• _Task to complete_
Where the data below has the string "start", return the whole line.

• _Given information_
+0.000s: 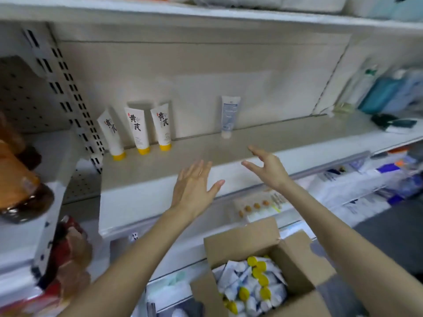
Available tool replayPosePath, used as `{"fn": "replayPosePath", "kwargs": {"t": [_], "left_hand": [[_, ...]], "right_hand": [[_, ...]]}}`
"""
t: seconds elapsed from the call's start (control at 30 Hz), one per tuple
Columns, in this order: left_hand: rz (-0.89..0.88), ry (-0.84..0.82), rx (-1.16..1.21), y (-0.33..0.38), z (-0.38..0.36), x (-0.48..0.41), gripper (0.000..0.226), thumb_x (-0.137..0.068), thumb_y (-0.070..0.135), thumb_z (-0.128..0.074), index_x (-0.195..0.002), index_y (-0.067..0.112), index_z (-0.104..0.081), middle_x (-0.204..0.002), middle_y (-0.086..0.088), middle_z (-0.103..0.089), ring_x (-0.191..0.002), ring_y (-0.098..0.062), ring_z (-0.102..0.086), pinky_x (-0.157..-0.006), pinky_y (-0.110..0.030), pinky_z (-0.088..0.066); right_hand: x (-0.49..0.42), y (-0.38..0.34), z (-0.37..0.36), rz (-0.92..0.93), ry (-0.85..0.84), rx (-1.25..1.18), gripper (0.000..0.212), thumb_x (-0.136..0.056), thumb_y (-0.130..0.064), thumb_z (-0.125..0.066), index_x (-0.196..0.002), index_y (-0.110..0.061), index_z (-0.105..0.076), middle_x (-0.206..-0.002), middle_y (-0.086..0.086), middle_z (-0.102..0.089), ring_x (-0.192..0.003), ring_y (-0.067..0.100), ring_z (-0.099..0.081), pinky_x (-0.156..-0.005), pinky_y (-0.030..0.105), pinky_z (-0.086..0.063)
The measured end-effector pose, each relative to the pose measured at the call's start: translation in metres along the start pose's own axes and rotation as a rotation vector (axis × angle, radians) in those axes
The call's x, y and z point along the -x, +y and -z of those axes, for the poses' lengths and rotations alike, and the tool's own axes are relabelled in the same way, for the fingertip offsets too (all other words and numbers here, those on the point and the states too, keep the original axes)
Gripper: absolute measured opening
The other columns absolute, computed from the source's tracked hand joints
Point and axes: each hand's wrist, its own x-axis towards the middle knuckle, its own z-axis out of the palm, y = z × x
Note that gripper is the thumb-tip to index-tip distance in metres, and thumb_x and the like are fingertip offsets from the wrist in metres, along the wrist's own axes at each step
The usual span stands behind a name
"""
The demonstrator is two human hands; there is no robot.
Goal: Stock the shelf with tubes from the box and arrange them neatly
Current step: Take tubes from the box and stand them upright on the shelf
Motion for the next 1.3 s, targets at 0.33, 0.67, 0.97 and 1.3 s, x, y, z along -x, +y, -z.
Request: {"fn": "replayPosePath", "kwargs": {"t": [0.33,0.67,0.97,1.3], "left_hand": [[-0.09,-0.042,-0.045,0.063,-0.004,0.082,0.067,-0.094,0.059,-0.028,-0.148,0.02,-0.021,-0.157,-0.004,-0.016,-0.146,-0.018,-0.008,-0.118,-0.037,0.001],[0.011,-0.189,-0.039,0.086,-0.115,0.127,0.093,-0.072,0.069,0.005,-0.148,0.021,-0.022,-0.156,-0.003,-0.022,-0.145,-0.017,-0.013,-0.117,-0.035,-0.001],[0.467,-0.364,0.086,0.08,-0.251,0.188,0.089,-0.077,0.071,-0.01,-0.143,0.017,-0.037,-0.149,-0.008,-0.037,-0.14,-0.026,-0.028,-0.115,-0.043,-0.02],[0.677,-0.377,0.236,0.077,-0.361,0.2,0.069,-0.089,0.058,-0.041,-0.145,0.019,-0.035,-0.151,-0.005,-0.032,-0.139,-0.022,-0.028,-0.109,-0.036,-0.032]], "right_hand": [[0.117,0.012,0.019,0.194,-0.173,0.425,0.066,-0.089,-0.042,-0.058,-0.145,-0.015,-0.034,-0.153,0.006,-0.03,-0.136,0.023,-0.037,-0.112,0.029,-0.027],[0.149,0.116,-0.007,0.21,-0.442,0.521,0.069,-0.092,-0.045,-0.052,-0.148,-0.013,-0.025,-0.155,0.007,-0.023,-0.139,0.026,-0.03,-0.112,0.036,-0.027],[0.154,0.253,-0.073,0.063,-0.881,0.379,0.072,-0.094,-0.046,-0.047,-0.151,-0.016,-0.013,-0.158,0.002,-0.01,-0.144,0.018,-0.016,-0.11,0.022,-0.015],[0.18,0.364,-0.169,-0.436,-0.859,-0.049,0.065,-0.092,-0.037,-0.055,-0.147,-0.014,-0.029,-0.151,0.006,-0.031,-0.139,0.02,-0.029,-0.108,0.026,-0.028]]}}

• _Answer box_
t: seconds elapsed from the call's start (control at 30 Hz), one per tuple
The measured end-effector pose, each relative to the pose measured at the call's start: translation in metres along the start pose's own axes and rotation as a rotation vector (axis × angle, radians) in those axes

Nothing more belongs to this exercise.